-- DATA BLOCK follows --

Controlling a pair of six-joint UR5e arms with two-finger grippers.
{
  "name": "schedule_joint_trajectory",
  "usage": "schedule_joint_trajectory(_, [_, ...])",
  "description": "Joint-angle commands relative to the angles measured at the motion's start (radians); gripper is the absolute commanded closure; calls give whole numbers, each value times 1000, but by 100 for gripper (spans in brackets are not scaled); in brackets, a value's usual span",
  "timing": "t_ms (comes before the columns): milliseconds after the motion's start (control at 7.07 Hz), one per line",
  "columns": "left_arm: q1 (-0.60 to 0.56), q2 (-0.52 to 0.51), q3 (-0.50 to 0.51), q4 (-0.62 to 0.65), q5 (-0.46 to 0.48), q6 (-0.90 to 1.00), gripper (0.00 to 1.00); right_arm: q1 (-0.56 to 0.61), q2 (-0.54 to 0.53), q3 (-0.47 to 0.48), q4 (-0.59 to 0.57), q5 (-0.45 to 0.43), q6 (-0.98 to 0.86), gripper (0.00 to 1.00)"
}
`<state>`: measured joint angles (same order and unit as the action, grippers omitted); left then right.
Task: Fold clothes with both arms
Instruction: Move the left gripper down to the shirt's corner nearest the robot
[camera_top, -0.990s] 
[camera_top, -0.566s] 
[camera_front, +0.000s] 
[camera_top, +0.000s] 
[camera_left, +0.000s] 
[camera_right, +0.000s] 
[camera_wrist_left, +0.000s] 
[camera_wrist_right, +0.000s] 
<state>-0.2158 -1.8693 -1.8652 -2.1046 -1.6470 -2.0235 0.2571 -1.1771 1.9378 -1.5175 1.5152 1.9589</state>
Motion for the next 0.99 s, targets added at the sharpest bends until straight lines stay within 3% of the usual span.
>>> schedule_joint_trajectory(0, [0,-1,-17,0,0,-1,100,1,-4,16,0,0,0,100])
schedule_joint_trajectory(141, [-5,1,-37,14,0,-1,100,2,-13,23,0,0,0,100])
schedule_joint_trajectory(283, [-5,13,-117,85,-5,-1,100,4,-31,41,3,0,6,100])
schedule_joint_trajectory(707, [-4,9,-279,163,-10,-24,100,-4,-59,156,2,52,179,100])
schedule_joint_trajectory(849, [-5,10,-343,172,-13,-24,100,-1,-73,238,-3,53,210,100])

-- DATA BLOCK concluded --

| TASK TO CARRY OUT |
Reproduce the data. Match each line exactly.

| RESPONSE BELOW |
Controlling a pair of six-joint UR5e arms with two-finger grippers.
{
  "name": "schedule_joint_trajectory",
  "usage": "schedule_joint_trajectory(_, [_, ...])",
  "description": "Joint-angle commands relative to the angles measured at the motion's start (radians); gripper is the absolute commanded closure; calls give whole numbers, each value times 1000, but by 100 for gripper (spans in brackets are not scaled); in brackets, a value's usual span",
  "timing": "t_ms (comes before the columns): milliseconds after the motion's start (control at 7.07 Hz), one per line",
  "columns": "left_arm: q1 (-0.60 to 0.56), q2 (-0.52 to 0.51), q3 (-0.50 to 0.51), q4 (-0.62 to 0.65), q5 (-0.46 to 0.48), q6 (-0.90 to 1.00), gripper (0.00 to 1.00); right_arm: q1 (-0.56 to 0.61), q2 (-0.54 to 0.53), q3 (-0.47 to 0.48), q4 (-0.59 to 0.57), q5 (-0.45 to 0.43), q6 (-0.98 to 0.86), gripper (0.00 to 1.00)"
}
`<state>`: measured joint angles (same order and unit as the action, grippers omitted); left then right.
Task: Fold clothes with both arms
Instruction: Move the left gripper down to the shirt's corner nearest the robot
[camera_top, -0.990s] 
[camera_top, -0.566s] 
[camera_front, +0.000s] 
[camera_top, +0.000s] 
[camera_left, +0.000s] 
[camera_right, +0.000s] 
[camera_wrist_left, +0.000s] 
[camera_wrist_right, +0.000s] 
<state>-0.2158 -1.8693 -1.8652 -2.1046 -1.6470 -2.0235 0.2571 -1.1771 1.9378 -1.5175 1.5152 1.9589</state>
Motion for the next 0.99 s, targets added at the sharpest bends until straight lines stay within 3% of the usual span.
>>> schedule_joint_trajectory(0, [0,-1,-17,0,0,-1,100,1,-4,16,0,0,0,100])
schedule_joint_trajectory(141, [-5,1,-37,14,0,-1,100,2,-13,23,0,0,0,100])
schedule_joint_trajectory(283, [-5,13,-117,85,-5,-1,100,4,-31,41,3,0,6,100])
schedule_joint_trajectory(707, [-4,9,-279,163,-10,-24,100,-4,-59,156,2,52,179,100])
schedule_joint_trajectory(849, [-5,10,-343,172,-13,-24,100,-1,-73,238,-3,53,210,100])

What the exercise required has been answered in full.